The site, a former textile factory in the town of Brněnec, about 160 kilometers (100 miles) east of Prague, was stolen by the Nazis from its Jewish owners in 1938 and turned into a concentration camp. This weekend it welcomed the first visitors to the Museum of Survivors dedicated to the Holocaust and the history of Jews in this part of Europe.
The opening was timed to coincide with the 80th anniversary of the end of World War II. It was also in May 1945 that Schindler received a golden ring from grateful Jewish survivors, made with gold taken from their teeth. The ring was inscribed with the Hebrew words from Talmud, saying ''Whoever saves one life saves the world entire."

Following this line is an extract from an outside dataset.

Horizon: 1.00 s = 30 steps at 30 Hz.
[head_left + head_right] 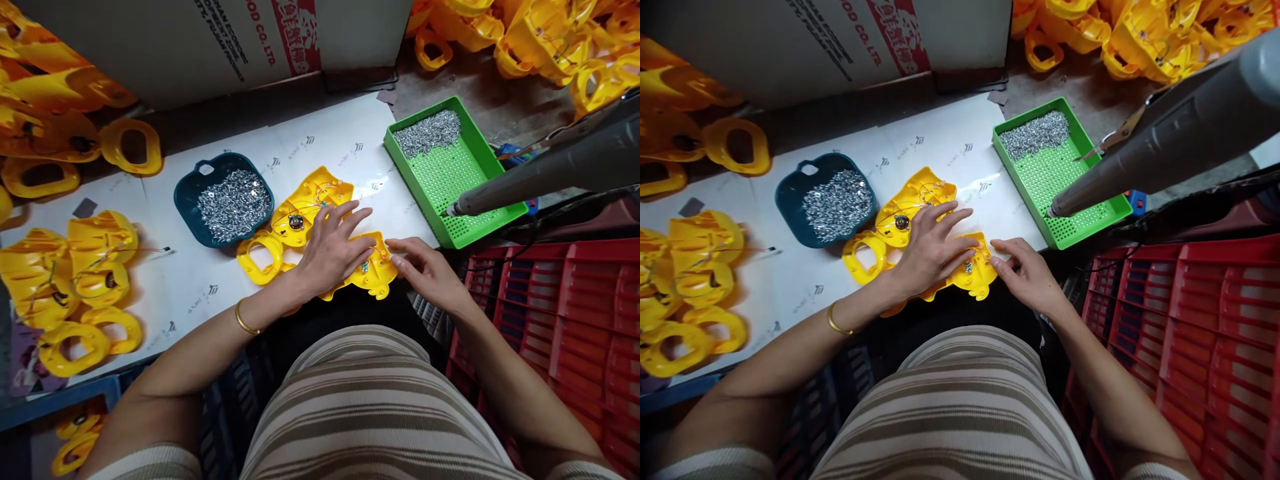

Schindler's story was told in Steven Spielberg's Oscar-winning movie, ''Schindler's List."
Daniel Löw-Beer was a driving force behind the project. His predecessors lived in this part of Czech Republic for hundreds of years, acquiring the plant in Brnenec in 1854 and turning it into one of Europe's most important wool factories.
''We had to flee for our lives, lost a bit of our history, so putting a little bit of history back to a place and hopefully bringing out as well the history of Oskar Schindler and the village is what we're doing today,'' Löw-Beer told The Associated Press.
Today, his family members are scattered around the world. ''I'm pleased to put a little bit, of course emotionally, of my family back in the place because they were survivors. My grandfather lived here, my father lived here, and then the world was shattered one day in 1938," he said.